The final step for synthesizing compounds of Formula (IV) and (V) involves a click reaction between pyrimidine (XVI) with azide derivatives (XVII or XVIII) in the presence of N,N-diisopropylethylamine and copper(I) acetate as catalysts in a polar solvent as acetonitrile at room temperature. Hydrochloride salts of the compounds of Formula (IV) and (V) are prepared as explained above.
Synthesis of compounds of Formula (VI) (example 3) is illustrated in Scheme 3 below.
The aldoxime compound (XX) is produced by a condensation reaction of aromatic aldehyde (XIX) and hydroxylamine hydrochloride in the presence of a base, wherein the preferred base is sodium hydroxide.13
The (3-substituted isoxazol-5-yl)alkyl alcohol (XXII) intermediate, can be prepared by a reaction of the aldoxime compound (XX) in polar solvent, such as methanol, dimethylformamide etc., with N-chlorosuccinimide (NCS) or bisacetoxyiodobenzene (BAIB)14 followed by subsequent reaction with the alkyne (XXI) at room temperature for overnight. The solvent is then removed and the product is purified by column chromatography.
5-Bromoalkyl-3-substituted isoxazol intermediate (XXIII) is synthesized by bromination of the alcohol (XXII) with tetrabromomethane and triphenylphosphine in dichloromethane at room temperature. The product can be isolated and purified by conventional techniques such as evaporation and column chromatography.

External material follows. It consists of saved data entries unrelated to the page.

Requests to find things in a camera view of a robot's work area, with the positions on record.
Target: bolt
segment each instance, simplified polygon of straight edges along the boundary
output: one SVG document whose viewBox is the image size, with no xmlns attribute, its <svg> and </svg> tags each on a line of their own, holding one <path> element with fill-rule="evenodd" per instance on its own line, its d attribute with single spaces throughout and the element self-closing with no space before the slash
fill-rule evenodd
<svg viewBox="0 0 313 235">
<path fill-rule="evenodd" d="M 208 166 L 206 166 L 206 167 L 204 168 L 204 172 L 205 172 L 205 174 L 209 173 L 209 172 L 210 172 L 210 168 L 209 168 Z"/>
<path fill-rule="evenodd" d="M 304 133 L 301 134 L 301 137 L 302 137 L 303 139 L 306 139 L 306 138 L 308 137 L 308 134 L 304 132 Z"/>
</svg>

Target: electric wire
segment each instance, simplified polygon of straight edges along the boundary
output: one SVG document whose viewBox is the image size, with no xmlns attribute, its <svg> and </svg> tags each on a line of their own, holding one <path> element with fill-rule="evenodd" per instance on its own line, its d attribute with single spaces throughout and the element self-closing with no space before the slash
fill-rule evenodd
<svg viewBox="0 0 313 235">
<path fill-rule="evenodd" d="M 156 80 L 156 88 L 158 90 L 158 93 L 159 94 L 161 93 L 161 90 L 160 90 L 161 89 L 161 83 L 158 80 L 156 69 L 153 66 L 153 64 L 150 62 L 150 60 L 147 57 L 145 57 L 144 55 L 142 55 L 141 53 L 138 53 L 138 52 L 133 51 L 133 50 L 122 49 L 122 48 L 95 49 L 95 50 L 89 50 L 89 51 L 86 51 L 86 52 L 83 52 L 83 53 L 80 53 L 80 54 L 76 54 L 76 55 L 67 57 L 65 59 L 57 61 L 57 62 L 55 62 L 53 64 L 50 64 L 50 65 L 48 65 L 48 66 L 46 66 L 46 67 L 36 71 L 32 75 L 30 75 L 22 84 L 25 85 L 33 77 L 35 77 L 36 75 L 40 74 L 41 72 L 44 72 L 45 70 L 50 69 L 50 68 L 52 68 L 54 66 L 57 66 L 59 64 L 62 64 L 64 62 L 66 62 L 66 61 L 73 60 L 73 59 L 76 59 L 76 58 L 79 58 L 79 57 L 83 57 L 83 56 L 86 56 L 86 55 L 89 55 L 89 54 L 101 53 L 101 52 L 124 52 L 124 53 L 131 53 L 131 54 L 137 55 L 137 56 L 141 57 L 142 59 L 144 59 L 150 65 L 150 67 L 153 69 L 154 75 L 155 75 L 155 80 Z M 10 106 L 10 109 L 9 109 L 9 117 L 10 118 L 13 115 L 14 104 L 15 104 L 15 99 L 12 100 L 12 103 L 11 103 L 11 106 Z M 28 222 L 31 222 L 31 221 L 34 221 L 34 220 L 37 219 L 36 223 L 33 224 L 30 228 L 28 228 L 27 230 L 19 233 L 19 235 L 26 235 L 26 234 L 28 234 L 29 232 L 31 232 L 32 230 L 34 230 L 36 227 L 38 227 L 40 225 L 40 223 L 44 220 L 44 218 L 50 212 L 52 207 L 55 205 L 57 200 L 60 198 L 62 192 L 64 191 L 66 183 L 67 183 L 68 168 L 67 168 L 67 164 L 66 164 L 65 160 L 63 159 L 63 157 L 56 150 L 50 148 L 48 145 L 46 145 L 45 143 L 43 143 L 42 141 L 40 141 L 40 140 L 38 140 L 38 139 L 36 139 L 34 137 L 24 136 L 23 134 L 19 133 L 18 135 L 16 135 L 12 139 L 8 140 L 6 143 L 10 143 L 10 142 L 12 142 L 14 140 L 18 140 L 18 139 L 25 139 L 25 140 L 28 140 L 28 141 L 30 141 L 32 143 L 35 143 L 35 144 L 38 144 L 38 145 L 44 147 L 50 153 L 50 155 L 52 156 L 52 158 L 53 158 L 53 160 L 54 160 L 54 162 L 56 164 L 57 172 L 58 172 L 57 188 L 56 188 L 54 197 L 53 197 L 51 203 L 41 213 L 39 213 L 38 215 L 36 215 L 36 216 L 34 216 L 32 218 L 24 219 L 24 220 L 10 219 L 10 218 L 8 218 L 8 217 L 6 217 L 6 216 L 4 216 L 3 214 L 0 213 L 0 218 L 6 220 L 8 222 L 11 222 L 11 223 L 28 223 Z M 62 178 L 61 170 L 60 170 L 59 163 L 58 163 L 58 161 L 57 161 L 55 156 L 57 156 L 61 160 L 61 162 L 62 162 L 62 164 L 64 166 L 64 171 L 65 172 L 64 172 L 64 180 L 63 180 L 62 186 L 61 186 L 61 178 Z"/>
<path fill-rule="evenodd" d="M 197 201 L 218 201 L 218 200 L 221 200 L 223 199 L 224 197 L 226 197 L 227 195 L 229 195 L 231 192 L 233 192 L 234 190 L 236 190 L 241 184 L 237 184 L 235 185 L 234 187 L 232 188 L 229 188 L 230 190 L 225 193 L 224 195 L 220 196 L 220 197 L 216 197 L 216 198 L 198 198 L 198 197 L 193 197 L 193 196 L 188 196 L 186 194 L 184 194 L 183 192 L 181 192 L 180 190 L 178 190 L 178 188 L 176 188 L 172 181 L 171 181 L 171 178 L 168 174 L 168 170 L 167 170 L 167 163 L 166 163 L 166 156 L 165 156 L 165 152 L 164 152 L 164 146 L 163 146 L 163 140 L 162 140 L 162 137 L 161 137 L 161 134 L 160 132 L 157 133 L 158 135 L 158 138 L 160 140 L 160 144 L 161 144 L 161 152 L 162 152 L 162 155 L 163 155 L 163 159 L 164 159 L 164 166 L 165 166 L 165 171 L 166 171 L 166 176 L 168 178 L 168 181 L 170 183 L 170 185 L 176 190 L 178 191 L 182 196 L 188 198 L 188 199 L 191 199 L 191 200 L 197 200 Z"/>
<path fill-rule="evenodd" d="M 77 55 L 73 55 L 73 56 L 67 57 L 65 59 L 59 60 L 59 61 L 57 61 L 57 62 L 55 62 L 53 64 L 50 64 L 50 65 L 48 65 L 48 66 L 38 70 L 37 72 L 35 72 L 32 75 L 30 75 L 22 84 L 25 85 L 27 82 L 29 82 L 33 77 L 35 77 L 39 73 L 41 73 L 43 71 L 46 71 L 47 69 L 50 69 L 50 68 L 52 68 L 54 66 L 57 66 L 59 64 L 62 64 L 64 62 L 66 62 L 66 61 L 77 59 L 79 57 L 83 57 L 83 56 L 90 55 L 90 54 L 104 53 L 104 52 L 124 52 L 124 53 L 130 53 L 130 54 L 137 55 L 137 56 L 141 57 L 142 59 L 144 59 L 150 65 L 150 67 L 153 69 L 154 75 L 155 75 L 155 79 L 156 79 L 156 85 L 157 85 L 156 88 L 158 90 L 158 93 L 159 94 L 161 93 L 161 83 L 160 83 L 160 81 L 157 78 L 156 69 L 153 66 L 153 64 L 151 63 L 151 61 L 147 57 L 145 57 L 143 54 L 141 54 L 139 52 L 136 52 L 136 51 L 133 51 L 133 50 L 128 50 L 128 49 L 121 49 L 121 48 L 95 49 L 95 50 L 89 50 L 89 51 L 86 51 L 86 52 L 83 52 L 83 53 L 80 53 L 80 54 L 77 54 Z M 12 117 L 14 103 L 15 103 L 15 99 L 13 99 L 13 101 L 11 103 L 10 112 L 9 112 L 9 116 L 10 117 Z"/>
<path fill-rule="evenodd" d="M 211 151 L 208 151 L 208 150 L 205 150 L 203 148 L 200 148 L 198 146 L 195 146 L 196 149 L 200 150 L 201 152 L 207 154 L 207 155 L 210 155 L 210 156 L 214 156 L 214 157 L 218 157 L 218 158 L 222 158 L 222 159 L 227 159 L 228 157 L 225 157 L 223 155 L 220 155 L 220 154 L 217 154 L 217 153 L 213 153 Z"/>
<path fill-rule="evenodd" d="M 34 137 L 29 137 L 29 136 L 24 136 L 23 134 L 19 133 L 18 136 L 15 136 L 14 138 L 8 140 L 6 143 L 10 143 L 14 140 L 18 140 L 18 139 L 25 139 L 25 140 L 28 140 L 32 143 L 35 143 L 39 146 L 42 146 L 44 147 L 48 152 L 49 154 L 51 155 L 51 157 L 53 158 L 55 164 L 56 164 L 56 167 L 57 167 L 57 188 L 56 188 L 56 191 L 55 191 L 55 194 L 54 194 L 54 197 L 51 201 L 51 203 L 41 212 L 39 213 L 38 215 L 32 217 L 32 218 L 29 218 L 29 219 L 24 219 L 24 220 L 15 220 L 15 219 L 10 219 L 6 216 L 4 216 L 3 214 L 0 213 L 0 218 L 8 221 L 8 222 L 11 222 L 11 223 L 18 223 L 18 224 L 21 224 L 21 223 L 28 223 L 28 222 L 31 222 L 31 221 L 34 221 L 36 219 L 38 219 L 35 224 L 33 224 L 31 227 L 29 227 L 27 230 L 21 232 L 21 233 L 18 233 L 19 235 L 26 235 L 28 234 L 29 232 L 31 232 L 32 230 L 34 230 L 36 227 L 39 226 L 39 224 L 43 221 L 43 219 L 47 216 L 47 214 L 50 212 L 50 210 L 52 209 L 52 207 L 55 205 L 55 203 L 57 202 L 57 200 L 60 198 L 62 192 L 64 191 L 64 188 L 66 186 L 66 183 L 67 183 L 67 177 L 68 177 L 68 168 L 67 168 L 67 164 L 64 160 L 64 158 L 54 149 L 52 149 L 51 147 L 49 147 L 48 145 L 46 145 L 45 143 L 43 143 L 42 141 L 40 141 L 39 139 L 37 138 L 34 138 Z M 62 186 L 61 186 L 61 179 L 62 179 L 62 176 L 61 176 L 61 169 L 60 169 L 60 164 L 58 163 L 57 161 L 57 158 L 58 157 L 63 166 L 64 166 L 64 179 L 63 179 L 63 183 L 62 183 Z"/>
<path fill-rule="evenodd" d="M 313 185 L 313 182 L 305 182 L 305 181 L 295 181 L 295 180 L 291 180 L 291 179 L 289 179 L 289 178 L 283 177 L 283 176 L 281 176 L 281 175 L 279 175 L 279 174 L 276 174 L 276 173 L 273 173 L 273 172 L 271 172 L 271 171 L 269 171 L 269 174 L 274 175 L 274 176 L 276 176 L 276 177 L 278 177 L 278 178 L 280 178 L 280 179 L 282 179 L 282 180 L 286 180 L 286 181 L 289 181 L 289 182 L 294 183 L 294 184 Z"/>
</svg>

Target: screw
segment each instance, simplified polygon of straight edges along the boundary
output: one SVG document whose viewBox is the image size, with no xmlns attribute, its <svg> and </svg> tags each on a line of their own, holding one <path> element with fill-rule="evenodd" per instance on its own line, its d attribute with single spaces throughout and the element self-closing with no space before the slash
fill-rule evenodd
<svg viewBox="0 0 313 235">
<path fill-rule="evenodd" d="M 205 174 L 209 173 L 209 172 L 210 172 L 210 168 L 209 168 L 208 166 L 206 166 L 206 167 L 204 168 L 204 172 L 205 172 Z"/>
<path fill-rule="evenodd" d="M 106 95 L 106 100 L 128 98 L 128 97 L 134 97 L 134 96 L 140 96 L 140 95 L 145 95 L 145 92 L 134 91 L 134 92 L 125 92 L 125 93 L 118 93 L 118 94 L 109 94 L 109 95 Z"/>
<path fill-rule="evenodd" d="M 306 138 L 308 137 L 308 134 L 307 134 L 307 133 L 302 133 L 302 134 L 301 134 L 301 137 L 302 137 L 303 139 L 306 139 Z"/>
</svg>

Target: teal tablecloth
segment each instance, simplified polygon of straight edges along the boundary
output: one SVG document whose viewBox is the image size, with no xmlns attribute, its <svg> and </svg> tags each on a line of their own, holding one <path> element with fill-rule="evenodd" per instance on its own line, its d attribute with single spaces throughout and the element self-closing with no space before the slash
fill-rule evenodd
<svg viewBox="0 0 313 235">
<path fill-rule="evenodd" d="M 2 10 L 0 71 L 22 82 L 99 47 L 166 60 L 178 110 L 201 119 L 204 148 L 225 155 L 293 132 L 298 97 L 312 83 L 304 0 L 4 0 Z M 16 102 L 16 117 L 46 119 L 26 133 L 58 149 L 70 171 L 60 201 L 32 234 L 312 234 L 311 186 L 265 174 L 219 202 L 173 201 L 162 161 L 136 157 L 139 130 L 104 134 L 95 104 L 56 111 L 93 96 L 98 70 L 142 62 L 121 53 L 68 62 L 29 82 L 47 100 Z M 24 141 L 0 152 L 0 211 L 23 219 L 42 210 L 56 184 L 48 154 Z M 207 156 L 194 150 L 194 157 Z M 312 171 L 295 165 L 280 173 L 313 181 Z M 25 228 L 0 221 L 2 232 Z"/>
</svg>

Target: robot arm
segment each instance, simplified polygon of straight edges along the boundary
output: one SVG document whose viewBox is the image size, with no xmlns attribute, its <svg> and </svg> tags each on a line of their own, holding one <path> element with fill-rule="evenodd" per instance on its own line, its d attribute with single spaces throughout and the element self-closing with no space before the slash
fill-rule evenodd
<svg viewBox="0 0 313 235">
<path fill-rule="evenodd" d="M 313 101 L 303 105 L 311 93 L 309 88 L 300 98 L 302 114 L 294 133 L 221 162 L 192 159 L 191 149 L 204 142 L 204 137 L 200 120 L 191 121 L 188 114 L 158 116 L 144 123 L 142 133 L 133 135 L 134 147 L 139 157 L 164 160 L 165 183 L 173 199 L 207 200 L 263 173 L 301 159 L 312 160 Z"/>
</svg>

The compound of Formula (VI), as the final product, can be prepared by substitution reaction between pyrimidine (XIV) and alkyl bromide derivatives (XXIII), in the presence of lithium hydroxide monohydrate as a base and potassium iodide as a catalyst in a polar sovent, such as dimethylformamide, at room temperature. Hydrochloride salts of the compounds of Formula (VI) are readily prepared are prepared as explained above.

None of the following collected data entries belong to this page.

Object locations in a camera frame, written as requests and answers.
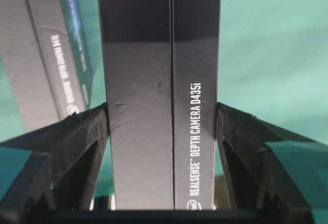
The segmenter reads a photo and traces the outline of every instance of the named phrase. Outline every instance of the teal fabric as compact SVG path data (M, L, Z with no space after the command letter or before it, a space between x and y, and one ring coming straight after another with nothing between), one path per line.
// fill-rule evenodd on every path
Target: teal fabric
M23 120L0 56L0 142L24 133Z
M328 0L221 0L218 100L328 141Z
M0 201L30 157L31 151L0 147Z
M328 223L328 146L319 142L268 142L313 209L316 223Z

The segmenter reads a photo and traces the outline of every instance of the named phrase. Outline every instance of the cardboard box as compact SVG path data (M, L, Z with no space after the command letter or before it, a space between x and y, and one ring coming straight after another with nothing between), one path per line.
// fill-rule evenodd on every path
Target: cardboard box
M27 1L60 119L86 110L92 71L80 32L77 1L63 0L67 21L61 0ZM81 54L73 54L77 48L74 41L80 42Z
M173 209L170 0L99 0L116 209Z
M174 201L211 210L220 0L172 0Z
M0 3L1 55L26 130L86 110L92 71L76 0L64 11L61 0Z
M0 0L0 52L27 131L59 121L25 0Z

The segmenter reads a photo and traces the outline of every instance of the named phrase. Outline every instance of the teal background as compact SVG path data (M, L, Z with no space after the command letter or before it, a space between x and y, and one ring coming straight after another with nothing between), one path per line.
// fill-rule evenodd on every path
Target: teal background
M0 180L0 201L20 173L30 155L31 151L29 150L0 147L0 175L2 176Z
M218 100L328 141L328 0L221 0ZM78 0L94 71L91 107L106 101L97 0ZM0 60L0 141L24 133ZM96 195L112 191L110 147ZM216 151L216 173L222 173Z
M328 223L328 146L318 142L268 142L312 208L316 223Z

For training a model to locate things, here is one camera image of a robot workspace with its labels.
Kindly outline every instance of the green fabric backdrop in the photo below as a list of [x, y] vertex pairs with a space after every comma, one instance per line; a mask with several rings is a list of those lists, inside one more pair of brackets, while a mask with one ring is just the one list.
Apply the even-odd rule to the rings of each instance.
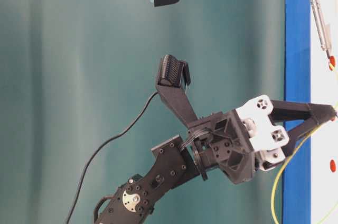
[[[0, 223], [64, 221], [85, 161], [139, 113], [166, 53], [189, 62], [198, 116], [283, 99], [284, 0], [0, 0]], [[71, 223], [91, 223], [97, 201], [144, 175], [149, 149], [178, 133], [156, 97], [94, 160]], [[271, 223], [275, 173], [233, 185], [212, 171], [169, 192], [146, 223]]]

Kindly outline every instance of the white plastic part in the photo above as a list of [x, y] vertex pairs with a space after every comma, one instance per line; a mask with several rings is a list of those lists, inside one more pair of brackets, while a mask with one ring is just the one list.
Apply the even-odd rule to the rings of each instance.
[[250, 143], [257, 153], [261, 170], [264, 162], [272, 164], [284, 161], [285, 155], [281, 150], [289, 142], [289, 136], [284, 127], [273, 125], [269, 119], [274, 106], [267, 95], [249, 100], [242, 107], [236, 109], [239, 118], [248, 130]]

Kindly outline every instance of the bolt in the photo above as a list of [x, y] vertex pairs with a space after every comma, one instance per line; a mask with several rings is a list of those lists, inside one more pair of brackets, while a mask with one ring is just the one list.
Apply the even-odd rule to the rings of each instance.
[[160, 175], [157, 175], [157, 177], [155, 178], [156, 181], [159, 183], [161, 181], [161, 176]]
[[138, 196], [133, 197], [133, 201], [134, 201], [134, 202], [139, 201], [139, 197], [138, 197]]

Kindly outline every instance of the blue panel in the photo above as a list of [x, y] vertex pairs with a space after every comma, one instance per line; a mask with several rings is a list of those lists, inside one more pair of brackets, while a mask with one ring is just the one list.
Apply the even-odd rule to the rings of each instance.
[[[285, 0], [285, 100], [310, 101], [309, 0]], [[286, 123], [291, 129], [297, 122]], [[299, 150], [284, 173], [283, 223], [311, 223], [311, 145]]]

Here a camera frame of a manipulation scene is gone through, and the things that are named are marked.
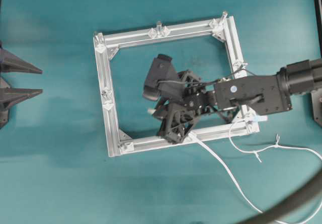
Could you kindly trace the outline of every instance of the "teal surface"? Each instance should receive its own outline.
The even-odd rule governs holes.
[[[0,223],[232,224],[256,214],[224,168],[197,144],[108,158],[93,32],[145,28],[234,16],[249,70],[320,57],[313,0],[3,0],[3,47],[43,69],[9,73],[16,88],[43,88],[14,107],[0,130]],[[155,132],[146,113],[144,77],[158,53],[204,80],[228,73],[225,49],[211,37],[122,49],[112,62],[120,126],[133,136]],[[246,149],[273,143],[322,153],[322,129],[309,96],[292,98],[294,110],[271,115],[261,132],[237,137]],[[320,162],[308,153],[269,150],[260,164],[222,139],[207,143],[226,161],[245,194],[267,209],[304,183]],[[286,218],[305,218],[315,200]],[[321,223],[319,213],[310,223]]]

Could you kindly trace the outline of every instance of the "white wire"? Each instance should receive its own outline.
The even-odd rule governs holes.
[[[316,156],[318,156],[318,158],[322,161],[322,156],[310,149],[310,148],[305,148],[305,147],[288,147],[288,146],[282,146],[282,145],[279,145],[279,140],[280,140],[280,137],[279,135],[276,135],[276,143],[274,145],[271,145],[271,146],[268,146],[266,148],[263,148],[261,150],[257,150],[257,151],[243,151],[241,149],[239,149],[234,143],[233,141],[231,140],[231,136],[230,136],[230,133],[231,133],[231,129],[232,127],[234,126],[234,124],[232,124],[231,128],[229,129],[229,133],[228,133],[228,137],[229,137],[229,140],[230,142],[232,143],[232,145],[238,149],[239,151],[243,152],[243,153],[246,153],[246,154],[255,154],[256,157],[258,158],[258,160],[260,162],[261,159],[259,158],[259,155],[258,153],[259,152],[262,152],[262,151],[265,151],[265,150],[268,150],[269,148],[272,148],[272,147],[275,147],[275,148],[283,148],[283,149],[287,149],[287,150],[302,150],[302,151],[309,151],[313,154],[315,154]],[[226,165],[226,163],[210,148],[208,147],[203,141],[201,141],[197,135],[193,132],[189,133],[189,136],[194,139],[198,144],[200,144],[204,149],[206,149],[208,152],[210,152],[211,155],[213,155],[223,166],[224,168],[226,169],[226,171],[228,172],[230,178],[232,179],[232,181],[234,182],[235,186],[237,187],[238,191],[241,193],[241,195],[243,196],[243,198],[248,202],[248,204],[253,208],[255,209],[257,212],[259,213],[263,213],[263,211],[261,211],[260,209],[258,209],[244,194],[244,192],[242,191],[239,183],[237,182],[236,178],[234,177],[234,175],[232,174],[232,172],[230,171],[229,167]],[[302,222],[298,222],[298,223],[294,223],[294,224],[306,224],[308,221],[310,221],[313,217],[316,216],[316,214],[321,210],[322,208],[322,201],[320,203],[320,205],[318,206],[318,208],[315,210],[315,212],[310,216],[308,217],[306,220],[302,221]],[[280,221],[280,220],[275,220],[275,222],[279,223],[279,224],[290,224],[288,222],[284,222],[284,221]]]

Synthesis of compounds of Formula (VII) and (VIII) (example 4), is illustrated in Scheme 4 below.
4-(Chloroalkyl)-2-substituted oxazole (XXVI) or 4-(chloroalkyl)-2-substituted thiazole (XXVII) can be prepared by cyclization of aromatic amide (XXIV) or aromatic thioamide (XXV) with 1,3-dichloroacetone or ethyl 4-chloroacetoacetate15,16 in toluene at 110 degree celsius.

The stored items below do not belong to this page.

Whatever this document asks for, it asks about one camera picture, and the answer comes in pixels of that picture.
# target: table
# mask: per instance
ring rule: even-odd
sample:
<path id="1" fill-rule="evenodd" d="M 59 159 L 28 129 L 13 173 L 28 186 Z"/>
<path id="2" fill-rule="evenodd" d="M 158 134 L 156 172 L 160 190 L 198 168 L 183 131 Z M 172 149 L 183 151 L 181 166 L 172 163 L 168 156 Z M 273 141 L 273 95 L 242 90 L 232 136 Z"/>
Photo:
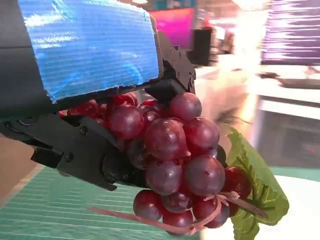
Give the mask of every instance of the table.
<path id="1" fill-rule="evenodd" d="M 247 92 L 260 96 L 259 109 L 320 120 L 320 89 L 285 88 L 276 79 L 251 78 Z"/>
<path id="2" fill-rule="evenodd" d="M 255 240 L 319 239 L 318 222 L 320 207 L 320 182 L 288 176 L 275 176 L 290 208 L 276 226 L 259 224 L 260 231 Z M 218 229 L 206 229 L 203 240 L 233 240 L 233 225 L 230 219 Z"/>

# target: green leaf
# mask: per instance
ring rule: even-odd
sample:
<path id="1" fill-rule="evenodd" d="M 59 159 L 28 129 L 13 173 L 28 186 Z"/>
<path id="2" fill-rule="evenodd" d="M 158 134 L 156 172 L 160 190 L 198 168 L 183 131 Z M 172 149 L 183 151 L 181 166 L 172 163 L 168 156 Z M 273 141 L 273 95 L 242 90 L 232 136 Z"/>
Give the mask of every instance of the green leaf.
<path id="1" fill-rule="evenodd" d="M 250 176 L 252 192 L 248 201 L 264 210 L 268 219 L 254 216 L 240 209 L 236 216 L 231 218 L 235 240 L 253 240 L 259 232 L 259 225 L 276 225 L 288 213 L 288 199 L 278 184 L 275 176 L 247 140 L 234 128 L 228 135 L 231 141 L 231 150 L 226 162 L 229 166 L 240 167 Z"/>

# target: pink screen
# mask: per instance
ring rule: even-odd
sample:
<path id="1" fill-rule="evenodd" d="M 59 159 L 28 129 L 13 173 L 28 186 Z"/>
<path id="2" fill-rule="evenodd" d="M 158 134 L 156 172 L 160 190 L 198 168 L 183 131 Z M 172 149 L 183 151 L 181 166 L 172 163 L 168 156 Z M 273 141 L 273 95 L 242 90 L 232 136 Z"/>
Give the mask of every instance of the pink screen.
<path id="1" fill-rule="evenodd" d="M 151 11 L 156 20 L 156 28 L 165 33 L 171 43 L 184 49 L 192 46 L 193 8 Z"/>

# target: blue duct tape
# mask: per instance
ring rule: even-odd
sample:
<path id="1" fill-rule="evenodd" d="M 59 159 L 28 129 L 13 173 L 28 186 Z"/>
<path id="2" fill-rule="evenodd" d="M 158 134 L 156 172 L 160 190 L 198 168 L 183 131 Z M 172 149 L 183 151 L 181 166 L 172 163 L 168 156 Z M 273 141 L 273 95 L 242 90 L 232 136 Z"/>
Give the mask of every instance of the blue duct tape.
<path id="1" fill-rule="evenodd" d="M 149 13 L 116 0 L 18 0 L 52 102 L 159 74 Z"/>

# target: grape bunch
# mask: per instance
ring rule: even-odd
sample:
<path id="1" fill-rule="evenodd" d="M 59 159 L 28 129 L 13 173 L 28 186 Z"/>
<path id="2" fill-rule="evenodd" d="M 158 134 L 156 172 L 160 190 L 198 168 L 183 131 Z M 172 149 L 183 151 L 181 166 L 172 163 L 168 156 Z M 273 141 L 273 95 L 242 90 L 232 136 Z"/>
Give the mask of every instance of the grape bunch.
<path id="1" fill-rule="evenodd" d="M 164 224 L 181 228 L 215 211 L 217 199 L 206 199 L 209 196 L 234 191 L 246 199 L 252 191 L 246 172 L 226 165 L 226 153 L 218 144 L 219 128 L 201 113 L 200 100 L 188 92 L 177 95 L 168 106 L 155 99 L 138 106 L 138 99 L 131 92 L 104 104 L 90 100 L 67 112 L 93 118 L 126 142 L 131 164 L 145 171 L 150 188 L 135 196 L 134 214 L 153 221 L 162 218 Z M 222 204 L 220 212 L 205 227 L 221 227 L 238 210 L 232 202 Z"/>

In the final step, the compounds of Formula (VII) and (VIII) can be constructed by coupling reaction of the pyrimidine (XIV) and alkyl chlorides derivatives (XXVI) or (XXVII) in the presence of lithium hydroxide monohydrate as a base and potassium iodide as a catalyst in polar solvent such as dimethylformamide at room temperature. Hydrochloride salts of the compounds of (VII) and (VIII) are readily prepared are prepared as explained above.
The following examples, which disclose the preparation of representative derivative compounds of this present invention (see Table 1), are for the purpose of illustrating methods for the preparation of the 2,4-diaminopyrimidine derivatives and formulations described in this invention.
A representative procedure for the preparation of compound of Formula (II), where Ar is 3-(caboxy)phenyl, namely 2,4-diamino-6-ethyl-5-(1-(3-(carboxy)phenyl)-1H-1,2,3-triazol-4-yl)pyrimidine hydrochloride is provided below:
A suspension of 2,4-diamino-6-ethylpyrimidine (0.8750 g, 5.00 mmol) and iodine monochloride (0.40 mL, 7.50 mmol) in methanol (15 mL) was stirred at room temperature for 2 hours. Water (5 mL) was added and adjusted pH to 7 with 10% aq NaOH. The reaction was extracted 3 times with ethyl acetate (15 mL each), dried over anhydrous MgSO4 and evaporated. The product was obtained as a light brown solid (1.1355 g, 86% yield).
A solution of the 2,4-diamino-6-ethyl-5-iodopyrimidine (obtained in step a) (0.2640 g, 1.00 mmol) was treated with ethynyltrimethylsilane (0.40 mL, 3.00 mmol), triethylamine (0.40 mL, 3.00 mmol), bis-(triphenylphosphine)palladium dichloride [Pd(Ph3P)2Cl2] (0.0701 g, 0.10 mmol) and copper(I) iodied (0.0381 g, 0.2 mmol) in DMF (10 mL). The reaction was stirred at 80-85° C. under nitrogen for 16 hours. After the starting material was consumed, the reaction was filtered with celite, washed with methanol and evaporated. The residue was purified by column chromatography (50% ethyl acetate in hexane as eluent) to provide a brown solid. The solid was reacted with potassium carbonate (0.1382 g, 1.00 mmol) in methanol (5 mL). The reaction mixture was filtered, washed with cold water and air-dried to give the titled as a light brown solid (0.1589 g, 98% yield).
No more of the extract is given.